Agentes de tonicidade [0088] Os agentes de tonicidade podem ser glicerol, manitol, propilenoglicol, etilenoglicol, sorbitol, etc. A concentração pode estar entre 0,1% p/p e 5,0% p/p.

Tensoativos hidrofílicos [0089] Os tensoativos hidrofílicos adequados para o uso na presente invenção incluem os surfactantes aniônicos, não aniônicos, catiônicos e anfóteros. Preferencialmente, os surfactantes da presente invenção podem ser escolhidos de grupo que compreende, sem, contudo, limitar, surfactantes não iônicos como polissorbato 20, polissorbato 40, polissorbato 80, monoestearato de sorbitano 20, monoestearato de sorbitano 40, monoestearato de sorbitano 60, monoestearato de sorbitano 80, emulsificantes colato de sódio, deoxicolato de sódio, glicolato de sódio, poloxâmeros, taurocolato de sódio, taureodexicolato de sódio, e/ou mistura destes.

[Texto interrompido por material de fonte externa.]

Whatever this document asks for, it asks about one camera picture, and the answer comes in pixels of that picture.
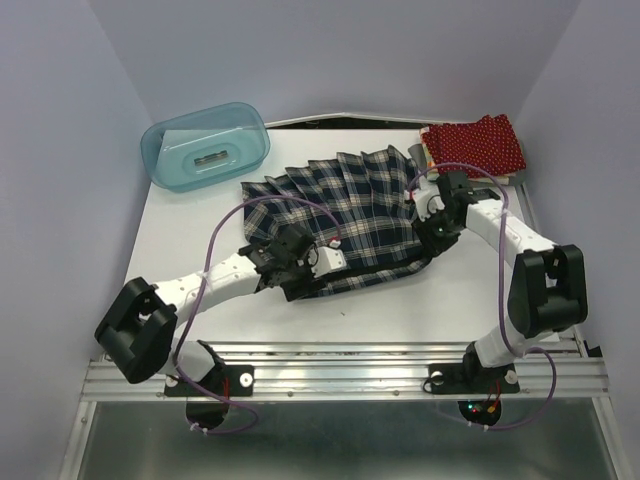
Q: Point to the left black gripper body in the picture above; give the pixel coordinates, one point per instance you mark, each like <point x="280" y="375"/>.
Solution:
<point x="300" y="272"/>

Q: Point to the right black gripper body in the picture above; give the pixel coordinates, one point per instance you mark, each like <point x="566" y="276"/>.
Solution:
<point x="437" y="232"/>

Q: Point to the navy plaid skirt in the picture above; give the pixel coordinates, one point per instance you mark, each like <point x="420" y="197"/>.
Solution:
<point x="361" y="198"/>

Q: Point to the red polka dot skirt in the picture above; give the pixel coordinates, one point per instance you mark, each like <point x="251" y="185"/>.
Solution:
<point x="489" y="143"/>

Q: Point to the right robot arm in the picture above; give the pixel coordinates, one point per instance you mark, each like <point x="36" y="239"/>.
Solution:
<point x="541" y="284"/>

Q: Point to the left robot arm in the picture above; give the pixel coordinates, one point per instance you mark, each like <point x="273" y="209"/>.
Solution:
<point x="138" y="330"/>

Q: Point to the teal plastic basket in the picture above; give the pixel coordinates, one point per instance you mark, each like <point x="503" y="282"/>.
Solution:
<point x="206" y="147"/>

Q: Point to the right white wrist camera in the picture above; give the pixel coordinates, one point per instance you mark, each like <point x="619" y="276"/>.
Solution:
<point x="426" y="198"/>

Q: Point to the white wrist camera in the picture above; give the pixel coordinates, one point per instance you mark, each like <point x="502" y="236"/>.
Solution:
<point x="326" y="260"/>
<point x="426" y="198"/>

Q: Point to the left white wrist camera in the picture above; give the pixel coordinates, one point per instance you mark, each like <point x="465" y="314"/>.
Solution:
<point x="326" y="260"/>

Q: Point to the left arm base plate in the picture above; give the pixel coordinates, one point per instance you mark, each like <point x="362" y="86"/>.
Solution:
<point x="228" y="381"/>

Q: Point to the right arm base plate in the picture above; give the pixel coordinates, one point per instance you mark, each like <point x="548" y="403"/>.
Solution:
<point x="453" y="379"/>

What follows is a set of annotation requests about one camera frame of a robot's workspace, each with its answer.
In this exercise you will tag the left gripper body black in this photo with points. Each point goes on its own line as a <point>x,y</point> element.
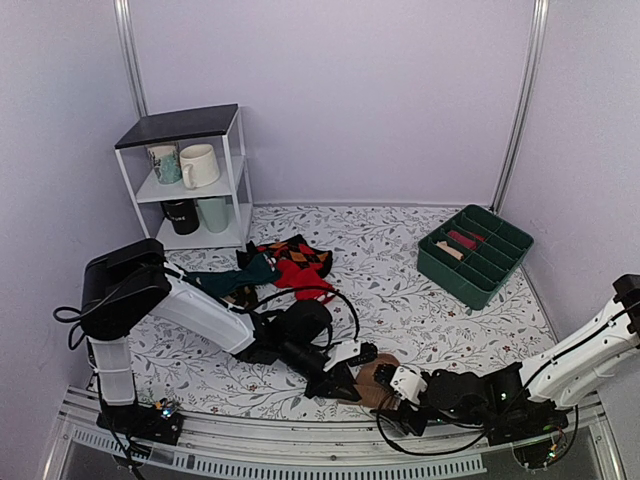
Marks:
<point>294,354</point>

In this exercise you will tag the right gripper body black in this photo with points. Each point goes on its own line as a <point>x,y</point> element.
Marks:
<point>408,421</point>

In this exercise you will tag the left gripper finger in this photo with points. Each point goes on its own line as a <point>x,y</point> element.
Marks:
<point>338,383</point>
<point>368,353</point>

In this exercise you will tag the tan ribbed sock brown cuff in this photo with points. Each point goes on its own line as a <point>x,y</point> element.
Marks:
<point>372,393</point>

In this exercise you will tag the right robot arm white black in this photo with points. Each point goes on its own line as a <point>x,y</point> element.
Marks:
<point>525,398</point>

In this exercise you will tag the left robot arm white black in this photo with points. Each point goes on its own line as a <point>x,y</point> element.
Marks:
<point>124,286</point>

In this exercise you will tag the red sock white trim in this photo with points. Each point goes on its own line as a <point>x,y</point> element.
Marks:
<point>311,285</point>

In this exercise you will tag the argyle sock brown beige left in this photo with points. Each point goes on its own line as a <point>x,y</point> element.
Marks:
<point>243,297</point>

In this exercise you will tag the floral patterned table mat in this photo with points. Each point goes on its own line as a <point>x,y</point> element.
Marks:
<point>384,300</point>

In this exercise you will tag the dark teal sock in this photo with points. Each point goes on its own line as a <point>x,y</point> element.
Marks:
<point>260,270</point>

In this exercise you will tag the argyle brown orange sock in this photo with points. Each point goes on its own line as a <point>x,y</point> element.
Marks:
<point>297,250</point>

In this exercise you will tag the black sock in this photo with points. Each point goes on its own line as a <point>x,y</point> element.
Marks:
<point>245,256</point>

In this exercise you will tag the rolled beige sock in box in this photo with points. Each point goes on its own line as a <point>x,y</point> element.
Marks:
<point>443,245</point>

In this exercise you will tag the green divided storage box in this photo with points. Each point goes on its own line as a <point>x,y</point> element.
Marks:
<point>478,278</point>

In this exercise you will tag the rolled red sock in box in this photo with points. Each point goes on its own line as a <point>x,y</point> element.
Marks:
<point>470,242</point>

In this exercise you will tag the pale green mug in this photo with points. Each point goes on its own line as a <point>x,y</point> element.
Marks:
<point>214,212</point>

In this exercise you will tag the black mug white text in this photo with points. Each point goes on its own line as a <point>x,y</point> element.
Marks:
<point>182,214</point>

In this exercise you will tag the cream ceramic mug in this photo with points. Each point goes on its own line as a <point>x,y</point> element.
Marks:
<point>199,166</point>

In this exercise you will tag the white metal shelf black top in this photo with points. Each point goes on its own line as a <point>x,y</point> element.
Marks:
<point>221,126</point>

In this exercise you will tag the teal patterned mug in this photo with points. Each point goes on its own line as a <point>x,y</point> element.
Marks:
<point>165,162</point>

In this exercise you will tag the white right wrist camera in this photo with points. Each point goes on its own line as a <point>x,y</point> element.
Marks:
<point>408,385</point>

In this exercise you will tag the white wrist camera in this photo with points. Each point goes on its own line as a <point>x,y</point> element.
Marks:
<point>408,385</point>
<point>342,352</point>

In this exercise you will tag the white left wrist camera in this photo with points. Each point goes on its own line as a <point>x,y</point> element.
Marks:
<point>342,352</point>

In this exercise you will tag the aluminium front rail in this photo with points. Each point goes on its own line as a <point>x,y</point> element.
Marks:
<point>222,447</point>

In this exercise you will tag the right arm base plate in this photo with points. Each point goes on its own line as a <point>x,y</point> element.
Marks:
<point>527,420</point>

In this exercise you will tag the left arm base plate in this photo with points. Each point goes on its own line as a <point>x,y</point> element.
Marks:
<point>161,422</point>

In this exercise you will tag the right aluminium corner post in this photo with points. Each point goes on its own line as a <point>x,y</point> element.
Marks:
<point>531,67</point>

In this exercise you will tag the aluminium corner post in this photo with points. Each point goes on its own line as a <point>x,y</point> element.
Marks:
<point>531,67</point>
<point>124,26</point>

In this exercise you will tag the left aluminium corner post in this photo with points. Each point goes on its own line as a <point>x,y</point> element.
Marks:
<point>124,26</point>

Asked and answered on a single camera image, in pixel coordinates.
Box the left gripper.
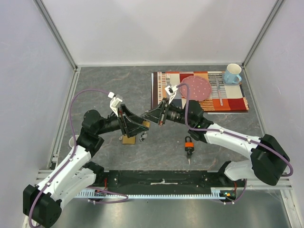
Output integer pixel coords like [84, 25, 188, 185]
[96, 104, 149, 138]

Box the colourful patchwork placemat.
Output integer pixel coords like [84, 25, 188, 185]
[151, 71, 249, 113]

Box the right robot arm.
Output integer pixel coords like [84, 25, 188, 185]
[141, 98, 290, 187]

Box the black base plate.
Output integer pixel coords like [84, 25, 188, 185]
[93, 170, 245, 195]

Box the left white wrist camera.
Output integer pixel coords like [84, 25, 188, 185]
[108, 92, 123, 116]

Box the orange black padlock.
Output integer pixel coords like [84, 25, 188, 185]
[184, 136, 194, 152]

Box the grey printed mug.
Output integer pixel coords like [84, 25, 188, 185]
[68, 137, 74, 148]

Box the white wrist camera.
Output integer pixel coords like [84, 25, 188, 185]
[108, 92, 123, 116]
[165, 85, 178, 104]

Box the light blue cable duct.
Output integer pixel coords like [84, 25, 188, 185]
[75, 189, 236, 200]

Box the pink handled knife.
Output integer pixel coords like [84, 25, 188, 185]
[215, 76, 223, 106]

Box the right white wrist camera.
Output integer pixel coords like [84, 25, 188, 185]
[165, 85, 178, 104]

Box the light blue mug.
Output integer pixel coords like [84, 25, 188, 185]
[223, 63, 242, 85]

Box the pink dotted plate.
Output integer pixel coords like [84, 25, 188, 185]
[179, 76, 212, 102]

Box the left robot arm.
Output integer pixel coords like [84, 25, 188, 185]
[23, 104, 149, 228]

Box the large brass padlock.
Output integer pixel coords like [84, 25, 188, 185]
[119, 135, 136, 145]

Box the pink handled fork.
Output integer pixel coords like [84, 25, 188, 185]
[166, 73, 171, 86]

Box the small brass padlock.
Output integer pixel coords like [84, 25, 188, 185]
[142, 121, 150, 128]

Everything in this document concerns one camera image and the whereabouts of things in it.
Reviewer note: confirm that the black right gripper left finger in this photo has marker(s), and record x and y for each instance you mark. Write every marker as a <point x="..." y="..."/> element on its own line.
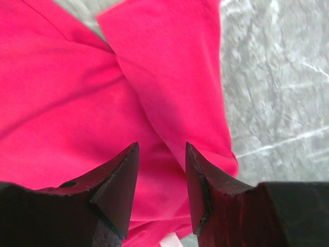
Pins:
<point x="91" y="210"/>

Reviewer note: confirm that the pink t shirt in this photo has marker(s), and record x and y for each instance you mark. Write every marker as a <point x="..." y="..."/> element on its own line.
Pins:
<point x="71" y="100"/>

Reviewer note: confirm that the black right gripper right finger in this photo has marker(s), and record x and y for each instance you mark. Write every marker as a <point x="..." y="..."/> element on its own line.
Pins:
<point x="228" y="212"/>

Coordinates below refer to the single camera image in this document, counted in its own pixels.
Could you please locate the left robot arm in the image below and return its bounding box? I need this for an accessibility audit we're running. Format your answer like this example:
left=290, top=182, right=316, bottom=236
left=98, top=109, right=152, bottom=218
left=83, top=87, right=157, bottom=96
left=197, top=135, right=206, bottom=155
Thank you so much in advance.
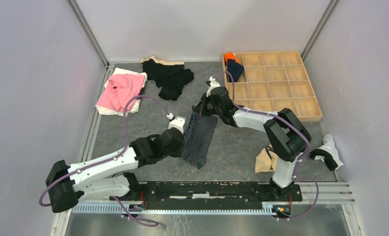
left=44, top=127, right=184, bottom=213

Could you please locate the pink garment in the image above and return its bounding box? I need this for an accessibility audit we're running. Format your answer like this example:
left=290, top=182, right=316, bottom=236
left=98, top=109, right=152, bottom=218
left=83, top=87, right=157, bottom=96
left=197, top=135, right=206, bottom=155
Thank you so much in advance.
left=96, top=73, right=146, bottom=113

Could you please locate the wooden compartment tray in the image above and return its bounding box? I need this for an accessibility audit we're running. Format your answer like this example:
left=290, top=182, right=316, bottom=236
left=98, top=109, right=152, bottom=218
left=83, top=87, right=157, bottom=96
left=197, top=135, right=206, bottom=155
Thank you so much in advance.
left=223, top=51, right=323, bottom=122

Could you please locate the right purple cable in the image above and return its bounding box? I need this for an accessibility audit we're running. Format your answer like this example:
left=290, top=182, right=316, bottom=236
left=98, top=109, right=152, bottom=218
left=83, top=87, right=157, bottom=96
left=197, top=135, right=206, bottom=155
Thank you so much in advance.
left=212, top=71, right=319, bottom=221

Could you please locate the navy rolled garment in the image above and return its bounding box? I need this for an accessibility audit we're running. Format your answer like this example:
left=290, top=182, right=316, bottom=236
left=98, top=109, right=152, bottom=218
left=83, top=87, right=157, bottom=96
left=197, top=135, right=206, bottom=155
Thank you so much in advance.
left=227, top=59, right=244, bottom=83

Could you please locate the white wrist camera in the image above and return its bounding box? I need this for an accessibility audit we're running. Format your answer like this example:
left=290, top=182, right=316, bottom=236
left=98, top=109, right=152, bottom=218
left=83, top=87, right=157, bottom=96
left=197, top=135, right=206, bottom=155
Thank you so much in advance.
left=206, top=76, right=221, bottom=97
left=166, top=113, right=186, bottom=134

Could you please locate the beige garment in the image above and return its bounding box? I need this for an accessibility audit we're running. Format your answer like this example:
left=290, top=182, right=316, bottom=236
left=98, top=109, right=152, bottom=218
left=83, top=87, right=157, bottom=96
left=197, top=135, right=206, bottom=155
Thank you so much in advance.
left=255, top=145, right=278, bottom=173

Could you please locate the navy striped boxer underwear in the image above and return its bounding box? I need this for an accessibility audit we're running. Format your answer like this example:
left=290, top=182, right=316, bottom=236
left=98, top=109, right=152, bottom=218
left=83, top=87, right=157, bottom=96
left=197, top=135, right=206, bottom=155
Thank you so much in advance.
left=180, top=112, right=217, bottom=169

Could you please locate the black underwear pile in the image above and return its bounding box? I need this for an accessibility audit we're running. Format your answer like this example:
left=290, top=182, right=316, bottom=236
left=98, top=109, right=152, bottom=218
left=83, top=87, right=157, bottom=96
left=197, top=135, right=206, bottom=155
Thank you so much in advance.
left=142, top=59, right=194, bottom=101

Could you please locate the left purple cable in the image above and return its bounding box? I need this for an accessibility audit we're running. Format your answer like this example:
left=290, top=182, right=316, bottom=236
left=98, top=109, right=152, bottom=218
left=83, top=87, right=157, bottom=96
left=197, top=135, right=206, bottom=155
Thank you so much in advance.
left=38, top=95, right=175, bottom=227

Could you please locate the purple cable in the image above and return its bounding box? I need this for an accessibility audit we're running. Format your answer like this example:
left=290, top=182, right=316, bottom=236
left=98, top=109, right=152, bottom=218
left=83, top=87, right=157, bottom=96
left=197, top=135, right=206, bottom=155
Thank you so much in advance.
left=212, top=71, right=319, bottom=221
left=38, top=95, right=175, bottom=227

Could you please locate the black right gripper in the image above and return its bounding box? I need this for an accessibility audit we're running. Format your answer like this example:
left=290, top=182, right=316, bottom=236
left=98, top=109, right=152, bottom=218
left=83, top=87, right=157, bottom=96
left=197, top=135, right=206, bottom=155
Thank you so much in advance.
left=193, top=92, right=222, bottom=116

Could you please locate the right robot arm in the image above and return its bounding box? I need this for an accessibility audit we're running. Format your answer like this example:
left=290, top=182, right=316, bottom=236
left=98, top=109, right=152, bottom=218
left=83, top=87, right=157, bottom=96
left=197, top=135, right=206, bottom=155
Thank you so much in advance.
left=193, top=87, right=311, bottom=201

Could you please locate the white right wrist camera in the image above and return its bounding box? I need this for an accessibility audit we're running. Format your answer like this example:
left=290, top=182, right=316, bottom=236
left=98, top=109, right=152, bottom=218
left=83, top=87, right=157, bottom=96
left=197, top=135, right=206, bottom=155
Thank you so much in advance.
left=206, top=76, right=221, bottom=97

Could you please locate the orange rolled garment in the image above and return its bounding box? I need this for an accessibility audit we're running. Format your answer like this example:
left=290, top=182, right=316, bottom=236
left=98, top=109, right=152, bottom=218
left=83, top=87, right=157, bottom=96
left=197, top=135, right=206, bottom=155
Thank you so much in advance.
left=223, top=53, right=239, bottom=66

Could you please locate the white black garment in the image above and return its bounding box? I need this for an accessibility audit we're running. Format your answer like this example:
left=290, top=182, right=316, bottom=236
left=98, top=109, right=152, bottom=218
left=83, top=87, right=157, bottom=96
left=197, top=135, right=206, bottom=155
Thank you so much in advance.
left=309, top=134, right=344, bottom=171

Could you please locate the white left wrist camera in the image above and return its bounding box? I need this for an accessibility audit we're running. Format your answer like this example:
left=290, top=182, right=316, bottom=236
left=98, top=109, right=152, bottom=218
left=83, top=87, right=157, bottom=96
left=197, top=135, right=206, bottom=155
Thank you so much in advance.
left=166, top=113, right=186, bottom=134

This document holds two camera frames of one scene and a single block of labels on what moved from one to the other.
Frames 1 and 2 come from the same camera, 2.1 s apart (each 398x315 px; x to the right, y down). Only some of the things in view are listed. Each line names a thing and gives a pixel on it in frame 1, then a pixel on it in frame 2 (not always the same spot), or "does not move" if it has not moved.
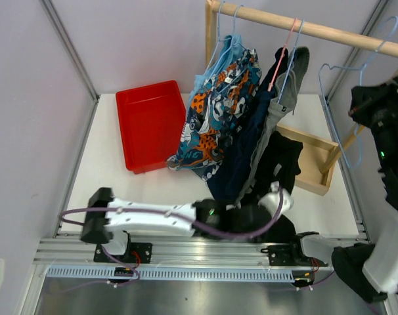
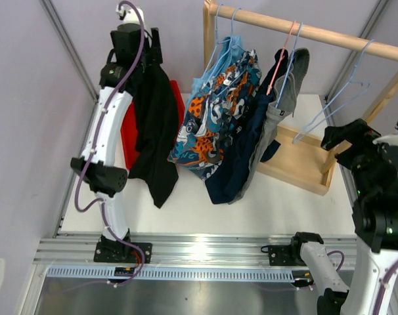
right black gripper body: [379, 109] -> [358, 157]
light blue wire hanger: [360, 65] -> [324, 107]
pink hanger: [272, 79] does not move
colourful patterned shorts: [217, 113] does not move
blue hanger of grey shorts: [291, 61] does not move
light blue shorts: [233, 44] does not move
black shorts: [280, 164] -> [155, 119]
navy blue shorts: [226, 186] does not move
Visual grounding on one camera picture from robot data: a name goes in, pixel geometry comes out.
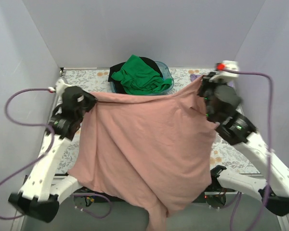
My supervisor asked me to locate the pink graphic t-shirt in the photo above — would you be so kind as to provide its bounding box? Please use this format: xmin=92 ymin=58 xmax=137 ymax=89
xmin=68 ymin=78 xmax=216 ymax=231

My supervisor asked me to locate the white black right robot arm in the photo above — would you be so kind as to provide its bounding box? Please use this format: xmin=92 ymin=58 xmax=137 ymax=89
xmin=198 ymin=71 xmax=289 ymax=217

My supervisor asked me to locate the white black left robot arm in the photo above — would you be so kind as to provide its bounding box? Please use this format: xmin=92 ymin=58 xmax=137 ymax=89
xmin=8 ymin=84 xmax=97 ymax=223

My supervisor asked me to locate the folded purple t-shirt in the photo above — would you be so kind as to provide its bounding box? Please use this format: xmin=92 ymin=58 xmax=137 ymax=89
xmin=190 ymin=74 xmax=203 ymax=82

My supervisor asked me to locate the black t-shirt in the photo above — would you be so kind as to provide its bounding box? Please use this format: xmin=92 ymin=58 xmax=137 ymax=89
xmin=107 ymin=56 xmax=161 ymax=95

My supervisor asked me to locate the floral patterned table mat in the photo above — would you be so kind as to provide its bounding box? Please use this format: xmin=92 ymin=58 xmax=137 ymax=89
xmin=56 ymin=67 xmax=260 ymax=176

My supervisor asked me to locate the teal plastic laundry basket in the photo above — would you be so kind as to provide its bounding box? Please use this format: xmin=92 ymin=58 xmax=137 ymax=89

[0090] Em uma realização preferencial as formulações descritas na presente invenção compreendem o uso de polissorbarto 80 (1,0% p/p a 5,0% p/p).

Solventes orgânicos [0091] Solventes orgânicos adequados para o uso na presente invenção incluem, mas não se limitam a, solventes orgânicos polares práticos e apróticos, como por exemplo etanol, acetona e/ou mistura desses, e solventes orgânicos apoiares, como por exemplo, clorofórmio.

[0092] Em uma realização preferencial os lipossomas e as nanoemulsões da presente invenção compreendem o uso de clorofórmio para a solubilização dos componentes da fase lipídica e uma mistura de clorofórmio: metanol: água (1:2,1:1).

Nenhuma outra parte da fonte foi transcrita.